骨折り損

残酷で異常の骨折り損のレビュー・感想・評価

残酷で異常(2014年製作の映画)
3.7
これは難しい映画...なのか?

妻を殺していないのに、その罪で殺した日を何度もループする男。全くのノーマークだったが、アマゾンプライムで見かけたログラインだけで気になって視聴。

結果、なんだか複雑で哲学的なことをしているっぽいが、所々低予算な感じを匂わせる演出で、実は浅い映画なのかもしれない。深そうで浅そうで、結局よく分からない。

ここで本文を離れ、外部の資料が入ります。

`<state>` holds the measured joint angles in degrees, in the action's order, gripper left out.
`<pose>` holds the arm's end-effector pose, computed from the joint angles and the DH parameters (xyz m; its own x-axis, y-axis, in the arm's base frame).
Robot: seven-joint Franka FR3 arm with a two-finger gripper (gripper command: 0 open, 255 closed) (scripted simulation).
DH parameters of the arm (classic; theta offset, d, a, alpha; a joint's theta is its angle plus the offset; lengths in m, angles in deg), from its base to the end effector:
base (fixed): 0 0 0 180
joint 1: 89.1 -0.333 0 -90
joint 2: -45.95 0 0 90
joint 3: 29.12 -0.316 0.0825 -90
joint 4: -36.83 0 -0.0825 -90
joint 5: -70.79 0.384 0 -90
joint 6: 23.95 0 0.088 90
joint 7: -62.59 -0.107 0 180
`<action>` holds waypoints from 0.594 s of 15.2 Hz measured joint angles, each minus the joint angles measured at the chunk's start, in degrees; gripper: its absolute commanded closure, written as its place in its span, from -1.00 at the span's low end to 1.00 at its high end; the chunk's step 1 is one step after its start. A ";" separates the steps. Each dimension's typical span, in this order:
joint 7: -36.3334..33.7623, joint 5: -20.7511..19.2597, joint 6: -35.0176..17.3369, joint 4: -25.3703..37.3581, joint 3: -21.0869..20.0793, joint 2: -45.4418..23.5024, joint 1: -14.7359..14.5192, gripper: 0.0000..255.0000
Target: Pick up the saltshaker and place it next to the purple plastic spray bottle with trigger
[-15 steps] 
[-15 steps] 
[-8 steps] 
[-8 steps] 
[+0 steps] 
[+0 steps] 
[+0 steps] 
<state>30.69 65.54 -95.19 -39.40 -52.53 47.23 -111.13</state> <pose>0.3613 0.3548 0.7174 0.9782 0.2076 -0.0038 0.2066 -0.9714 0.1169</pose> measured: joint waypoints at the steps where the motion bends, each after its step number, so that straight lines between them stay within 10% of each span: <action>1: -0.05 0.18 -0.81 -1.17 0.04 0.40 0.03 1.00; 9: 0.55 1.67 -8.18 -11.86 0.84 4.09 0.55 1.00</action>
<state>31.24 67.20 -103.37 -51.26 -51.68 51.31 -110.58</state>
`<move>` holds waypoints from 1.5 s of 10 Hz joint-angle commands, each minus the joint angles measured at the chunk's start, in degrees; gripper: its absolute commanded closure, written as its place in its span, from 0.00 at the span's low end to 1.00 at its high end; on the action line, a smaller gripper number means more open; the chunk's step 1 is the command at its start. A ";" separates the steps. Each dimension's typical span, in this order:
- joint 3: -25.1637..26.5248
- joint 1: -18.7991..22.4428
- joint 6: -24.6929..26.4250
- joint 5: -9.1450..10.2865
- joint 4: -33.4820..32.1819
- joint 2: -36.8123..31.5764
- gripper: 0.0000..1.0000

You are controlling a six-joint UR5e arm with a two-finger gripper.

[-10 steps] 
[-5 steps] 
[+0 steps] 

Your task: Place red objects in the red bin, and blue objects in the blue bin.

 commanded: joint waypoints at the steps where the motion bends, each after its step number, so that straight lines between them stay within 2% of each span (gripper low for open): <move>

まあ究極深いか浅いかはどっちでも良くて、やろうとしている事自体は面白かった。奥さんを殺すつもりがなく、事故死だったと言い張る男。でもその奥さんはその男を殺そうとしていた。だから彼女が煉獄に行くべきでは?という問い。非常に考えがいのある材料が、観客に投げ込まれる。最初は可愛そうな人だった男だが、煉獄を繰り返す中で、奥さんや息子、弟の立場を疑似体験し、自分の異常性に気づき始める。

彼自身が自分を客観的に見るプロセスが、観客の視点とシンクロしていて、非常に見やすい演出だった。
誰の立場で話を追うか、それがなによりも大事な事だと改めて気付かされた。

結末が見えない独創的な設定と話運びに、最後まで飽きずに見ることができる。しかし、その肝心のラストがやや安っぽい印象を受けた。ラストの演出のせいで、今まで深そうな映画だと思っていたところに疑問符が浮かんでしまった。やっぱりどう映画を終えるかはセンスの答え合わせという点でとても重要だ。

物語を綺麗な構成にしようとしているのが見透かされるようなラストでは観客は満足しない。難解でも、物語に誠実なラストこそが、必要なものだ。